PICTURED: Beatrice Wood Center for the Arts Director Kevin Wallace, who records music under the name Virgil, has released his latest album, Waiting Home.

by Nancy D. Lackey Shaffer


Jam nights return to Music Freqs

Music Freqs in Camarillo is getting back in the action, offering its first jam night in over a year on Thursday, May 27, 7-8 p.m. 

The Camarillo-based institution formerly known as Rock City Studios was founded in 2008 to support the local music industry through recordings, music lessons, instrument sales and live music. One of the few all-ages venues in Ventura County, it hosted bands like the Aquadolls, Nekromantix and Andre Nickatina, as well as SoCal acts like Sitting on Stacy and Together Pangea, while also offering students — mostly children and young adults — the opportunity to learn and grow through collaborative jams and live performance events and workshops.

The record-scratch moment of the coronavirus brought all that to a halt, of course, although Music Freqs continued to offer lessons first online and later in-person, installing a NASA-grade air scrubber and Plexiglass shields, among other safety precautions.
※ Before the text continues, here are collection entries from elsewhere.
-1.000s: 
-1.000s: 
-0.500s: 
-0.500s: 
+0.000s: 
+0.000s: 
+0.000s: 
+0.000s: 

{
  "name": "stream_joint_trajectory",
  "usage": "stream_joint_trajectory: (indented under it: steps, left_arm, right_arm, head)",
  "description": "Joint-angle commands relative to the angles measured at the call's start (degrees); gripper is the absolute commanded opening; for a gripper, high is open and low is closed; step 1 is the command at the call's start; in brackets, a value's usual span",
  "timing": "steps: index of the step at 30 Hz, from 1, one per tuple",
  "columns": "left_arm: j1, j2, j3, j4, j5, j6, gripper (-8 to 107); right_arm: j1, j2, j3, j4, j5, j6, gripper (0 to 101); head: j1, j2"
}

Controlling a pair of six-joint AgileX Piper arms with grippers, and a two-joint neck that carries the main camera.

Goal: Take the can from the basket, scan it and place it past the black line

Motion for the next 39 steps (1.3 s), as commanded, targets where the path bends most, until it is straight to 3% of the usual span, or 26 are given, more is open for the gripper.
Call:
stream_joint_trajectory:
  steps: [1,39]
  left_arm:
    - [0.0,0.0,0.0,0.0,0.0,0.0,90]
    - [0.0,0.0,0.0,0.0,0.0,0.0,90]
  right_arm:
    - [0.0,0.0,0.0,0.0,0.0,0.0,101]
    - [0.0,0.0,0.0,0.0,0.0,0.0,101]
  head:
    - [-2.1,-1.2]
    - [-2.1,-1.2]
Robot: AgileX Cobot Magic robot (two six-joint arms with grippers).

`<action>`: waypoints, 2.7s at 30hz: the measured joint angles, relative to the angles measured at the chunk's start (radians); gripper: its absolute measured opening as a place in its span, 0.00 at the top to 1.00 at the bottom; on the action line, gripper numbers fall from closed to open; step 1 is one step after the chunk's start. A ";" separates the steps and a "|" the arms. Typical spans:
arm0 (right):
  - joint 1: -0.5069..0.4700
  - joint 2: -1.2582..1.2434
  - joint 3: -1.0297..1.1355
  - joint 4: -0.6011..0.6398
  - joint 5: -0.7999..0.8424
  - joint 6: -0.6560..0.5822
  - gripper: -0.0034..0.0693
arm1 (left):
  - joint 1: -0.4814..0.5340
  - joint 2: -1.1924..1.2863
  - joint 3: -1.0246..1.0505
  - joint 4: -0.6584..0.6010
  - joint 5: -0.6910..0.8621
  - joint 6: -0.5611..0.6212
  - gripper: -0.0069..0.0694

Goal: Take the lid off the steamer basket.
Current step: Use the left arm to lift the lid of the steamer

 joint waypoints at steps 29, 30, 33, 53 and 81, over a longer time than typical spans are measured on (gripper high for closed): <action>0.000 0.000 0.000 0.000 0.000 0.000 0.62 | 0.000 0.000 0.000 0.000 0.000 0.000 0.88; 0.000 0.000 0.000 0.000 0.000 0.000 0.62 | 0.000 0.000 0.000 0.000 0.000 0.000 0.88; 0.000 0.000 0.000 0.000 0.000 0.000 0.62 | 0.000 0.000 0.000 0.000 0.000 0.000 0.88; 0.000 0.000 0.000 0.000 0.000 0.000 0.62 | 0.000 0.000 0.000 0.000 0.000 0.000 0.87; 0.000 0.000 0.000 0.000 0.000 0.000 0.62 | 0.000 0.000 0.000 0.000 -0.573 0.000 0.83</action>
Now that Ventura County has reached the less restrictive orange tier, Music Freqs is reinstating its monthly jam night, to take place the last Thursday of every month. Designed as a group class, participants are expected to learn and practice the song selected for the month, and perform it with other students on the venue stage. The May 2021 Song of the Month is Arcade Fire’s “Wake Up.”

Due to COVID restrictions, the May 27 jam night is limited to 10 students and reservations are required. Sign up by calling 805-383-3555 or emailing office@musicfreqs.com. More information at www.musicfreqs.com

 Virgil releases Waiting Home

For more than a decade, Kevin Wallace has been the founding director of the Beatrice Wood Center for the Arts in Ojai, as well as an author, penning books such as Celebrating Nature: Craft Traditions/Contemporary Expressions and The Cutting Edge: Contemporary Wood Art and the Lipton Collection. He is also an accomplished musician, releasing his self-titled debut album under the name Virgil in 2020 — when he was 60 years old. 

His musical talents have been a well-kept secret for years, shared only with a small collection of close friends. But Wallace aka Virgil is coming into the spotlight once again with a new album, Waiting Home, created during the COVID-19 shutdown. Virgil is joined by guitarist Ken Emerson.

Both Virgil and Waiting Home share an Americana retro vibe and musical storytelling, influenced by what Wallace describes as the “hillbilly music” played by his relatives in Southern Ohio.

“Guitars, mandolin, banjo… the forms, materials and sounds seemed magical to me and led to my life’s work in the arts,” Wallace says of his early inspiration. “It’s important for all of us to connect with our creativity, embrace dreams that fell by the wayside, and to inspire others. Just like Beatrice Wood, who didn’t throw her first pot until she was 40, I want folks to know it’s not too late to record that album, write that novel, or begin creating works for exhibition and performance.”

<em>Waiting Home</em> is available on Spotify, Apple Music and Amazon and sales will  help support the Beatrice Wood Center for the Arts. For more on Kevin Wallace/Virgil, visit virgilsongs.com or beatricewoodstudio.com/collections/music

Local drum students receive scholarships

Three young percussionists from Ventura County are off to a promising start in their music careers. 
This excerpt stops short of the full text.